The Revolutionary League, an organization favorable to the regime of Getúlio Vargas was located near the Republic Square. A group of students tried to invade the pro-government League, which resisted with force resulting in the death of four students, Martins, Miragaia, Camargo and Dráusio died - three of them during the confrontation, and the fourth shortly afterward. A fifth student, Orlando Alvarenga de Oliveira, was injured during the fight did not have his name immediately associated with the movement since he died three months later on 12 August, 1932.

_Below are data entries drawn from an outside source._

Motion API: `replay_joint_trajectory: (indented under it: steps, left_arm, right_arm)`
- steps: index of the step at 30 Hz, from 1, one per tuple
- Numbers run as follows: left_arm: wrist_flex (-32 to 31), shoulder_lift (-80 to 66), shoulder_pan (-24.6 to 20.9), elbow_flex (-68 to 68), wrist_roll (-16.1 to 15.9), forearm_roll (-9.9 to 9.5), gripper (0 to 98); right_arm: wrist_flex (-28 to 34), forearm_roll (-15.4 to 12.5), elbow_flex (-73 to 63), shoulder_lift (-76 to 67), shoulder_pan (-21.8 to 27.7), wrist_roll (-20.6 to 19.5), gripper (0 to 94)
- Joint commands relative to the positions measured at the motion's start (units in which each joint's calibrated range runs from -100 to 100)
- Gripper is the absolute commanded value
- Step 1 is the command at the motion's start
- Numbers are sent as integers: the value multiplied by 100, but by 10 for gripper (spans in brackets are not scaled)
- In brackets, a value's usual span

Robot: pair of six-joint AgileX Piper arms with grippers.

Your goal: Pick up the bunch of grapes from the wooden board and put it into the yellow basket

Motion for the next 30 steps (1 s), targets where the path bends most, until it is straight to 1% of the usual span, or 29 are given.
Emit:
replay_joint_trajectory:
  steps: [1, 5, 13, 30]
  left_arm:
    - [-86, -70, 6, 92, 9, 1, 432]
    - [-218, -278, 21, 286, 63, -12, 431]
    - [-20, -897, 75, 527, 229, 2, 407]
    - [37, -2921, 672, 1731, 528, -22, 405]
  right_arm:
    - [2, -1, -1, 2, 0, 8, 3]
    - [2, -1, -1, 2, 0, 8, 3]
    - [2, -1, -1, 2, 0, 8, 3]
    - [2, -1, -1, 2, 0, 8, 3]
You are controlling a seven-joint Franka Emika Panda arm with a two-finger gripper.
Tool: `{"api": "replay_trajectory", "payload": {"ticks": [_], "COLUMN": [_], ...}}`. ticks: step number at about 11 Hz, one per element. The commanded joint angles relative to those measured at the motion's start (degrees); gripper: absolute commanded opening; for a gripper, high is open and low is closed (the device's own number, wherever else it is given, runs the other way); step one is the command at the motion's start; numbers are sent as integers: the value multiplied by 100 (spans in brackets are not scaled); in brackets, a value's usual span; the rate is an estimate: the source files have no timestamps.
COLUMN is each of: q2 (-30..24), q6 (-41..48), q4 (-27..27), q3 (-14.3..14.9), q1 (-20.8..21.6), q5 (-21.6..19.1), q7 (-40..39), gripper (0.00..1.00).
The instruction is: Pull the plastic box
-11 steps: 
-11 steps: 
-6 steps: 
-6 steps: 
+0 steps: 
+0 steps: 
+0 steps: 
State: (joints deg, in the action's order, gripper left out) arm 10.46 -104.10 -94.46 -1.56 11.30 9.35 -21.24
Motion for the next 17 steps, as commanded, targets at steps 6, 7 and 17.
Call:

Following the episode of Republic Square, an intense campaign of voluntary enlistment throughout the state commenced on July 9, 1932, culminating in the 1932 Constitutionalist Revolution. The initials of Martins, Miragaia, Camargo and Dráusio, M.M.D.C, were used to represent a secret civil organisation which, among other activities, offered military training to the Paulista guerrillas.

==M.M.D.C.A.==
Some historians use the initialism "M.M.D.C.A." in honor of Orlando de Oliveira Alvarenga, who died of his wounds three months after the clash in August 1932. To honor him, the state government created the "Colar Cruz de Alvarenga e dos Heróis Anônimos" ("Necklace Cross of Alvarenga and Anonymous Heroes"). On January 13, 2004, State Law 11.658 was enacted, styling May 23 as "Dia dos Heróis MMDCA" ("MMDCA Heroes Day").

==Toponymy==
Streets named Martins, Miragaia, Dráusio, Camargo, Alvarenga and MMDC intersect in the neighborhood of Butantã. Escola M.M.D.C. is a school located in the São Paulo neighborhood of Mooca. Streets honoring Martins, Miragaia, Dráusio, and Camargo exist in the cities of Campinas, Cotia, Franca, Itaquaquecetuba, Leme, Lorena, Piracicaba, São Bernardo do Campo, Pauliceia (in a neighborhood where an obelisk with the initials MMDC is also located), São José dos Campos, São José do Rio Preto, Sorocaba and Votorantim, as well as plazas in the cities of Bauru, Jundiaí, Lorraine and São Carlos.

==M.M.D.C. Medal==
In 1962, in commemoration of the 30th anniversary of the Constitutionalist Revolution, the distinction known as the "M.M.D.C. Medal" was created. by the "Veterans Society of 32 - MMDC" and made official by the state government by decree 40,087/1962.